You should use tests for proportion if there are two possible results to obtain (one of them is an distinguished result with the size of m) and you know how often these results occur in the sample (we know a Z proportion). Depending on a sample size $n$ you can choose the Z test for a one proportion – for large samples and the exact binomial test for a one proportion – for small sample sizes . These tests are used to verify the hypothesis that the proportion in the population, from which the sample is taken, is a given value.

Basic assumptions:

  • measurement on a nominal scale - any order is not taken into account.

The additional condition for the Z test for proportion

  • large frequencies (according to Marascuilo and McSweeney interpretation (1977)1) each of these values: $np>5$ and $n(1-p)>5$).

Hypotheses:

$\begin{array}{cl}
\mathcal{H}_0: & p=p_0,\\
\mathcal{H}_1: & p\neq p_0,
\end{array}$

where:

$p$ – probability (distinguished proportion) in the population,

$p_0$ – expected probability (expected proportion).

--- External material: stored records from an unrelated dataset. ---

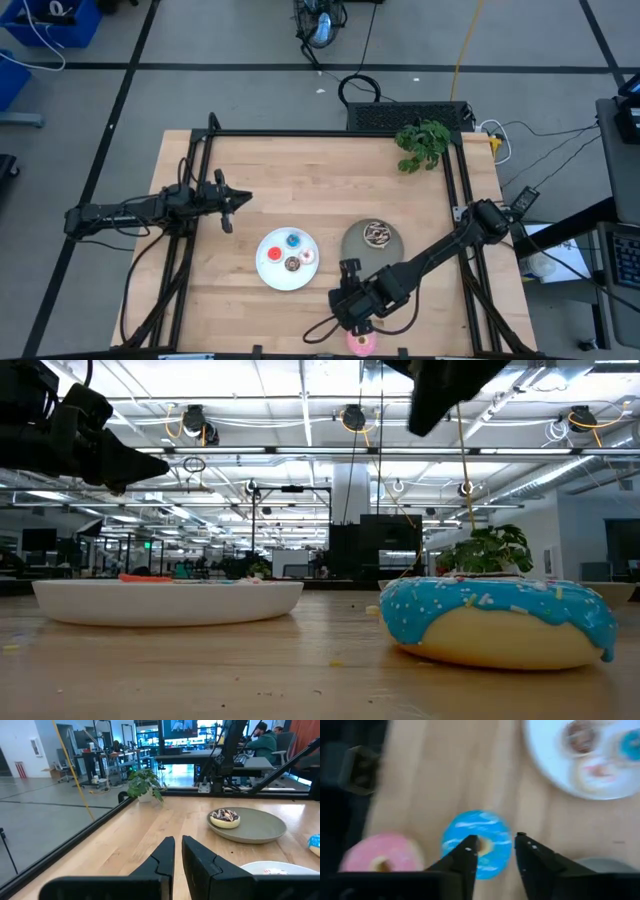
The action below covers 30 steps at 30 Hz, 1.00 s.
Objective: Pick & Place donuts
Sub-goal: Put the blue doughnut on the gray plate
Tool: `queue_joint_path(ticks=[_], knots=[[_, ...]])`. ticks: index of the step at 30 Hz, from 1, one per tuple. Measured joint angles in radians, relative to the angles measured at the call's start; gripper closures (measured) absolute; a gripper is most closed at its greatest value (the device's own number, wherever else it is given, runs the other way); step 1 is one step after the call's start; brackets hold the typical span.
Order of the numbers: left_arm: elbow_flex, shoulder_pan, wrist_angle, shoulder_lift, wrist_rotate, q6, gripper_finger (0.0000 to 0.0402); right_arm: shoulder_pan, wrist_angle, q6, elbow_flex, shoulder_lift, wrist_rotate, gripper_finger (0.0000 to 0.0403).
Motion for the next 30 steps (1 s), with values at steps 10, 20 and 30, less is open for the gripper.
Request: queue_joint_path(ticks=[10, 20, 30], knots=[[0.000, 0.000, -0.013, 0.000, 0.000, -0.008, 0.0360, 0.091, 0.032, 0.065, 0.000, 0.000, -0.092, 0.0199], [0.000, 0.000, -0.012, 0.000, 0.000, -0.026, 0.0360, 0.210, 0.091, 0.133, -0.030, 0.006, 0.040, 0.0213], [0.000, 0.000, -0.021, 0.000, 0.000, -0.025, 0.0360, 0.170, 0.233, 0.319, -0.204, 0.009, -0.058, 0.0236]])
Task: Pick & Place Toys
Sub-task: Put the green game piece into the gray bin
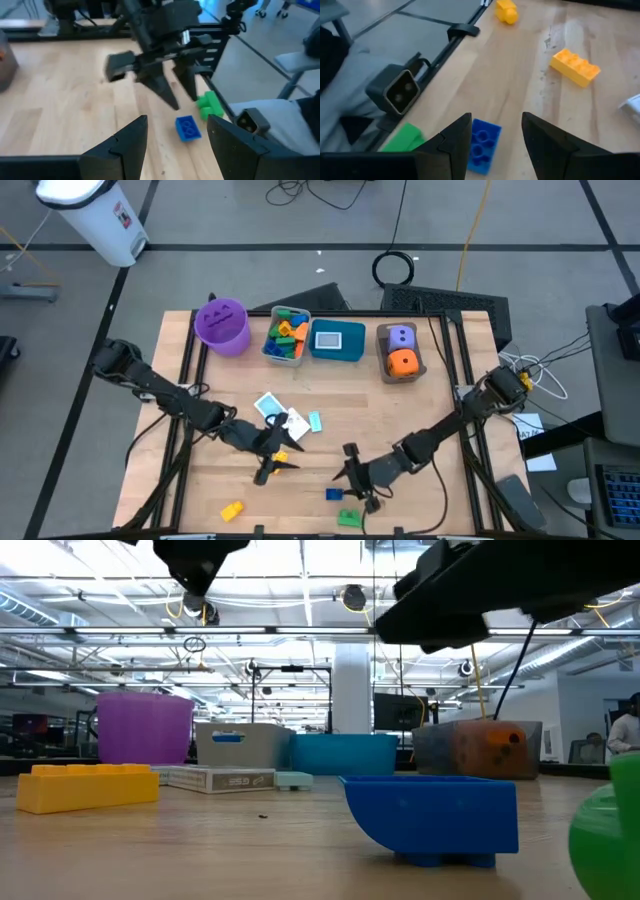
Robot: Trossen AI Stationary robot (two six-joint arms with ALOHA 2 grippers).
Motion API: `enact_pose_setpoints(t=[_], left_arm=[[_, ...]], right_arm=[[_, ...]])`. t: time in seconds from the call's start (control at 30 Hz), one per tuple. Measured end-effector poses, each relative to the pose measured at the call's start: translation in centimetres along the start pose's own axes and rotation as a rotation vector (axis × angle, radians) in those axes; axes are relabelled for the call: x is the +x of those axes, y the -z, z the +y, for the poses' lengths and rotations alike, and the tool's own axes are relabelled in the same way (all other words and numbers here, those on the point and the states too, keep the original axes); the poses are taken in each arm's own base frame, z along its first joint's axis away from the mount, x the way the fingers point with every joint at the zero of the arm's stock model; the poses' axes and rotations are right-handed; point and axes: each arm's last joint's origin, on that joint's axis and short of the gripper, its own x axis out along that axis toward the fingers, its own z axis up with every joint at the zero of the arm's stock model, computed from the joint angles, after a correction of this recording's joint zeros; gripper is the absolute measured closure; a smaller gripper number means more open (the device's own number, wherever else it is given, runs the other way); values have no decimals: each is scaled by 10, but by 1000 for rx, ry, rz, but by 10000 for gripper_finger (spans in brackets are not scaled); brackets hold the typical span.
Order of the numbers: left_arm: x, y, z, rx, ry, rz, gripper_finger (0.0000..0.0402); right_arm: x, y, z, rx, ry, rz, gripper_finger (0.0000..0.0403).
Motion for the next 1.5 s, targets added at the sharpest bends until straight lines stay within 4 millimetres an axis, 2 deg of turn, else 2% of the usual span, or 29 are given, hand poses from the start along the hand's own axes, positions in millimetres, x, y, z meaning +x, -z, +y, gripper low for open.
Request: enact_pose_setpoints(t=[0.2, 0.5, 0.73, 1.2, 1.3, 1.5], left_arm=[[0, -2, 1, 12, -25, -22, 188], [0, -2, 3, 11, -35, -18, 188], [0, -2, 3, 10, -47, -18, 188], [0, 0, 4, 8, -73, -5, 188], [0, 0, 5, 6, -94, -8, 188], [0, 0, 5, -12, -97, -10, 188]], right_arm=[[4, 7, 4, 68, 15, 14, 225], [20, 22, 3, 108, 24, 47, 159], [16, 21, 20, 97, -21, 18, 124], [1, 20, 74, 117, -167, -30, 138], [4, 15, 80, 121, -167, 3, 142], [20, 16, 95, 7, -146, 118, 145]])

The Z test for one proportion

The test statistic is defined by:

\begin{displaymath}
Z=\frac{p-p_0}{\sqrt{\frac{p_0(1-p_0)}{n}}},
\end{displaymath}

where:

$p=\frac{m}{n}$ distinguished proportion for the sample taken from the population,

$m$ – frequency of values distinguished in the sample,

$n$ – sample size.

The test statistic with a continuity correction is defined by:

\begin{displaymath}
Z=\frac{|p-p_0|-\frac{1}{2n}}{\sqrt{\frac{p_0(1-p_0)}{n}}}.
\end{displaymath}

The $Z$ statistic with and without a continuity correction asymptotically (for large sizes) has the normal distribution.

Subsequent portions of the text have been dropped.